Back at home, Violet thinks about why she wants to start a magazine. She studies her notes and then looks at the spot where her calendar once hung. Violet thinks of the X’s that she used to mark the days off, just because she wanted those days to be over. In her wandering notebook, she writes: “Germ Magazine. You start here.”
Without Finch or Eleanor to distract her, Violet turns to what she has left: Germ. With the magazine, she wants to give people something that will help them see that there are reasons to live and to enjoy it—just as Finch showed her. This illustrates the power of the written word to connect people and to give them a sense of purpose.
Violet hasn’t heard from Finch since March—but now she’s angry instead of worried. She’s upset at herself for “being so easy to leave” and angry at Finch for leaving. Eventually, Violet puts the few things of Finch’s that she has in a box in her closet. Since Finch has their wandering map, Violet buys another map so she can finish their project. On April 11, Violet borrows the car and visits a museum, but she feels like a tourist. She keeps an eye out for a Saturn SUV and tries to tell herself that she’s over Finch. She imagines how he’d look at her if he could see her driving now.
Violet feels like she has no choice but to process Finch’s disappearance like she would any other breakup. Being upset that she’s “easy to leave,” though, suggests that Violet blames herself for Finch’s disappearance. This weight makes it more difficult for Violet to move on, even as she takes steps like putting away his things and continuing on with their project. Her narration also makes it clear that she’s not over Finch, even though she’d like to be.

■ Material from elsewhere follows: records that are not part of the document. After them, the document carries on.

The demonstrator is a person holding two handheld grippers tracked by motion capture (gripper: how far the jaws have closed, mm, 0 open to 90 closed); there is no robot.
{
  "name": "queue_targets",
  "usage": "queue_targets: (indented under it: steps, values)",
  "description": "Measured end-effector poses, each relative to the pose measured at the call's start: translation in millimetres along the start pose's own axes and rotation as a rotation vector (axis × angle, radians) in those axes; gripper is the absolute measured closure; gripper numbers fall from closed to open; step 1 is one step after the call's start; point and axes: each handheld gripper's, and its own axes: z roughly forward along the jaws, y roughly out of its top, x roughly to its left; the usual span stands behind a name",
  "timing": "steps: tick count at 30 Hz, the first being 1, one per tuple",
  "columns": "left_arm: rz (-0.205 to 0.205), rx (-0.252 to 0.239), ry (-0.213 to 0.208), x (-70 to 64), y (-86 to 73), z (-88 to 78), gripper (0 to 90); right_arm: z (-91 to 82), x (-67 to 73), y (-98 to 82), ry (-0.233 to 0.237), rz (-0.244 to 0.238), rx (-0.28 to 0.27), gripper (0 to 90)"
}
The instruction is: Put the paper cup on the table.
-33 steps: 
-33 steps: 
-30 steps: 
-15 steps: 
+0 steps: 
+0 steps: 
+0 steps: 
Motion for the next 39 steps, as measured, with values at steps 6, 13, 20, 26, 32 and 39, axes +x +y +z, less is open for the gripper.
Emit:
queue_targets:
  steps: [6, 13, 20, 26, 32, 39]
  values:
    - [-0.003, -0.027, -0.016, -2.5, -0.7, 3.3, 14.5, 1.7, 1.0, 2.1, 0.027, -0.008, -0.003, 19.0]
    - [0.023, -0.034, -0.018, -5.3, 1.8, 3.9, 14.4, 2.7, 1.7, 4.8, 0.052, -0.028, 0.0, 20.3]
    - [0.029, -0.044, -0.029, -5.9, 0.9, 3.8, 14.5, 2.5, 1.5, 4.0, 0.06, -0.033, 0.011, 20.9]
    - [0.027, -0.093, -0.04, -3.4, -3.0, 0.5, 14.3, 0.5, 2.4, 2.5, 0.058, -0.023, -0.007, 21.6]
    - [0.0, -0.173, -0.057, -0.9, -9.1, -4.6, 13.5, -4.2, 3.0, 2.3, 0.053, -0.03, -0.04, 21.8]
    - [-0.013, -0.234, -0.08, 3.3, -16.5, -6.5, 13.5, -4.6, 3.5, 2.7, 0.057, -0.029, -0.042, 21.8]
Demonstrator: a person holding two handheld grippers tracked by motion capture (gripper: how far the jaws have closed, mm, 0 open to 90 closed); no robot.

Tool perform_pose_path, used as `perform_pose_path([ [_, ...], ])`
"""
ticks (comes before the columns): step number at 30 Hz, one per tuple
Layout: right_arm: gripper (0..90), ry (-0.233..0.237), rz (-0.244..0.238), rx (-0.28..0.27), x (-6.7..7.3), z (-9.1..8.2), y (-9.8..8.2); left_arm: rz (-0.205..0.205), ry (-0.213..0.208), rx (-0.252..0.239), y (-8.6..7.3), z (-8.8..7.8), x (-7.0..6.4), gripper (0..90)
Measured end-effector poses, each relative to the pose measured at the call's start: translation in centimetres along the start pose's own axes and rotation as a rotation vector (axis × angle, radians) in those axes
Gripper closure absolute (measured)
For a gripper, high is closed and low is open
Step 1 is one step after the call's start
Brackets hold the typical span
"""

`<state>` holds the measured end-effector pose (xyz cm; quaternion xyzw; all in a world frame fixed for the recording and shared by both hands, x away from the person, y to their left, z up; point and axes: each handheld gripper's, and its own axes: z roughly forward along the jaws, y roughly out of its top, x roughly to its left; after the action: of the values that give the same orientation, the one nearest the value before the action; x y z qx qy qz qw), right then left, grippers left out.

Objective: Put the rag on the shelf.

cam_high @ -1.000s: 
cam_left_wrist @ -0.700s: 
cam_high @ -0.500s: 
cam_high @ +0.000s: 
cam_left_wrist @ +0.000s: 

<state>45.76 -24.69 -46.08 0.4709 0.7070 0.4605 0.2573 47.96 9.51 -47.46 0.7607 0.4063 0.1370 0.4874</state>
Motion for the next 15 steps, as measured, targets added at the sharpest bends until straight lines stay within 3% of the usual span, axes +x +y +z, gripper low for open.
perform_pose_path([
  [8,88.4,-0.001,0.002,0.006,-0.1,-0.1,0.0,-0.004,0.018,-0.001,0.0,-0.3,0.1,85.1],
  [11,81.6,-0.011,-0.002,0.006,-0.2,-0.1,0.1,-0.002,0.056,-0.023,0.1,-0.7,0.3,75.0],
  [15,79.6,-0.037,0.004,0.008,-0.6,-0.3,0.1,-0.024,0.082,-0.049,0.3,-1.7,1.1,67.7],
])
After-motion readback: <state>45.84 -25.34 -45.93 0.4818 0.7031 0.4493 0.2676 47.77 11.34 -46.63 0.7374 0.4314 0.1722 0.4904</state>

Meanwhile, Ryan and Suze break up, and Ryan asks Violet out. They go to dinner at a fancy restaurant and talk about mundane things. The date is normal and nice, and Ryan is also normal and nice. Suddenly, Violet likes how solid and dependable Ryan is—aside from the stealing. She lets him kiss her when he drops her back at home.
The date with Ryan shows Violet’s life starting to normalize after Finch’s disappearance. And as Violet thinks of Ryan in terms of his solidity and his stealing, she shows that she’s learned to think of people as containing both good and bad elements.
On Saturday afternoon, Amanda stops by and asks to hang out. She and Violet play tennis in the street, and that night, they go to the Quarry. Violet texts Brenda, Lara, and the three Brianas. A bit later, Jordan comes too. The following Friday, Violet goes to the movies with Brenda and then sleeps over at Brenda’s house. Brenda tries to bring up Finch and assures Violet that Finch didn’t leave because of Violet. They stay up all night working on Germ stuff. Violet reads emails out loud from girls at school who want to contribute to the magazine. She realizes that Brenda is her closest friend.
Finch’s disappearance may be difficult for Violet to process, but that doesn’t mean that her life is ending like it seemed to after Eleanor died. Rather, Violet has learned to cope with her grief by reaching out and connecting to others—even Amanda. The fact that they seem to make up suggests that Violet has become more understanding of mental health issues, since she now knows that Amanda has been struggling.